CRÔNICAS E CASOS – Meu relógio número um

Meu relógio número um

JLBelas – maio de 2007

 

 

No dia 5 de fevereiro de 1946, quando completei os meus seis anos, ganhei o meu primeiro relógio de verdade.

Pequeno. Exato para o tamanho do meu frágil pulso. Nesta data, o tempo passou a ter outro significado para mim. Até o dia anterior, mês, dias, horas e minutos eram somente nomes sem significados precisos.

Esse contador do tempo ficou ligado a uma pessoa muito especial para mim, e por quem desenvolvi um imenso carinho e admiração, durante toda a minha infância e parte da juventude.

Sei que, dentro de minha caixa de lembranças, há muitas sobre essa pessoa, mas vou buscar somente algumas, as que ficaram mais marcadas e guardadas com cuidado e zelo.

Só conheci, até hoje, um português torcedor do Fluminense e de nome Albano.

Alto, sem gigantismo, com um semblante plácido, um sorriso suave, um bigodinho não espesso, mas com estilo, bem colocado naquele rosto de formas marcantes.

Quando ria, sua pança seguia o ritmo das sonoras, mas contidas, gargalhadas.

Quando estava em casa, consertando relógios, sua profissão, mergulhava na mesa de trabalho diante daquelas ferramentas minúsculas, manuseadas com precisão, guiadas por um olhar atento, auxiliado por uma lupa especial que me encantava.

Sempre ficava impressionado com aquelas cenas que presenciava, quando visitava esse meu querido amigo em sua casa, na Villa Nadir: o abajur ligado, os relógios por consertar sobre a mesa de trabalho, as lupas, as ferramentas.

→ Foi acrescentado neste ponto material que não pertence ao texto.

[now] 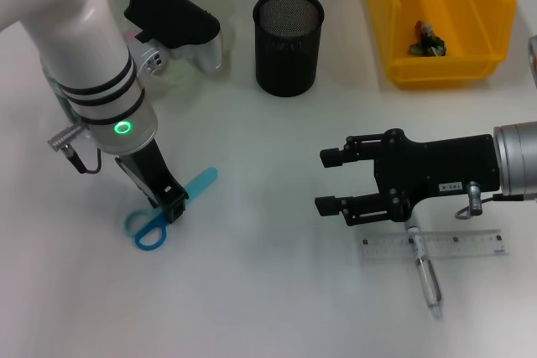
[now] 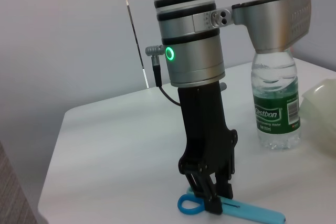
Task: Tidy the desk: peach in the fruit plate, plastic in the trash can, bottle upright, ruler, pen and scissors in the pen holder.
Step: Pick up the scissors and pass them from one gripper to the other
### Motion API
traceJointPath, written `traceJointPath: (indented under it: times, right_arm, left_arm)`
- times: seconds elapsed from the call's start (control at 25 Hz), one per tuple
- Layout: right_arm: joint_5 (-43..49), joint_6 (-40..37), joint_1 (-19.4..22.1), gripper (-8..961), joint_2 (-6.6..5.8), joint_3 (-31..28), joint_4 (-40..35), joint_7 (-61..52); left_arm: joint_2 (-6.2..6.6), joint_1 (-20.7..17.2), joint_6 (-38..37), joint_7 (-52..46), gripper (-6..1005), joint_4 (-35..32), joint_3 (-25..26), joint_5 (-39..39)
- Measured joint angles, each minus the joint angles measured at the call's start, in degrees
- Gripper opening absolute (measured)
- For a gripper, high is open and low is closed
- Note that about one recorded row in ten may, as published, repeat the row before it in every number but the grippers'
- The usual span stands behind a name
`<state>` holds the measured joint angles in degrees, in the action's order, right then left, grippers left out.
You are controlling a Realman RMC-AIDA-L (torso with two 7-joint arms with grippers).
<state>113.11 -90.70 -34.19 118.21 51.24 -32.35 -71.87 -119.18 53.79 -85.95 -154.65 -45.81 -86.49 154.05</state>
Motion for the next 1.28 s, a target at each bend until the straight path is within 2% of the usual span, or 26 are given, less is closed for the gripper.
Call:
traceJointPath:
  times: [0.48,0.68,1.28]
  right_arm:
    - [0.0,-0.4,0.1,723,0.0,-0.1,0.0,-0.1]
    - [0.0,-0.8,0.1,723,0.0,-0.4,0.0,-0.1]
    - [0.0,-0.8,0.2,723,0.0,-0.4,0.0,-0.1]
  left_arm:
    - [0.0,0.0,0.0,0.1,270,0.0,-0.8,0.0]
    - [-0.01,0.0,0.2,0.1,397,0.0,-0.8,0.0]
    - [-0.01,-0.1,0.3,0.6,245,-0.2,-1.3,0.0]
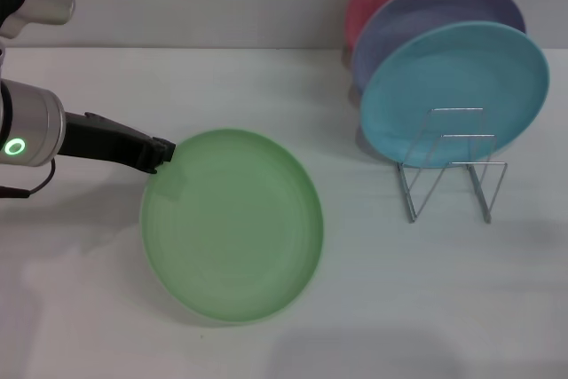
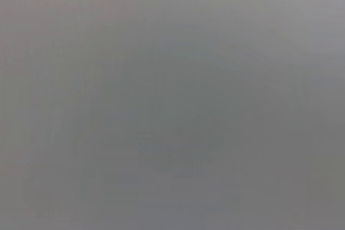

Havia, ali, um clima de mistério. E, para mim, aquilo era fascinante. Naquele universo, o “tempo se tornava concreto, capturável, mensurável…” E ele, o meu amigo, era o detentor desse “incrível poder”. Para mim, durante muito tempo da minha infância, ele era um mago.

Mas não me recordo dele somente nesses cenários. Não. Um dos que nunca me esqueci foi aquele em que, eu e ele, mergulhávamos, sem parar, de um cais que havia na praia da Boa Viagem. A alegria tomava conta de nós, principalmente quando, naquelas águas cristalinas de então, submersos, nos olhávamos e nos víamos como duas crianças, livres e felizes.

Lamento nunca ter acompanhado Albano, o que, para mim, parecia uma aventura mágica: os dias em que ele ia fazer a manutenção dos relógios da Cantareira. Eram relógios grandes, que marcavam os horários das barcas e dos bondes. Eu tinha uma enorme vontade de poder estar com ele nesses momentos, mas nunca pude viver essa aventura. Creio que ele nunca soube desse meu desejo. Creio também que, se ele soubesse, pelo carinho que  demonstrava por mim, e por sua sensibilidade e ternura, me teria proporcionado a realização desse sonho.

Há pessoas que marcam a vida da gente, sem que a gente possa definir, com exatidão, o que foi mais destacadamente significante durante todo o tempo de nosso convívio com ela. Albano me fez viver sentimentos como: paz, tolerância, amizade, serenidade, compreensão e mansidão. Seu olhar e seus gestos sempre me transmitiram isso.

O relógio que ganhei dele, aos seis anos, trouxe consigo a alma daquele meu amigo, com todas essas virtudes que ele possuía. Essa máquina de contar o tempo, até hoje, continua simbolicamente funcionando, e marcando, concretamente, cada segundo em que tive o privilégio de experimentar e aprender, com ele, alguns valores fundamentais para se viver. Em meu pulso de hoje, não mais tão frágil, ainda sinto o tique-taque do meu relógio número um e, nele, a presença e a saudade desse grande amigo.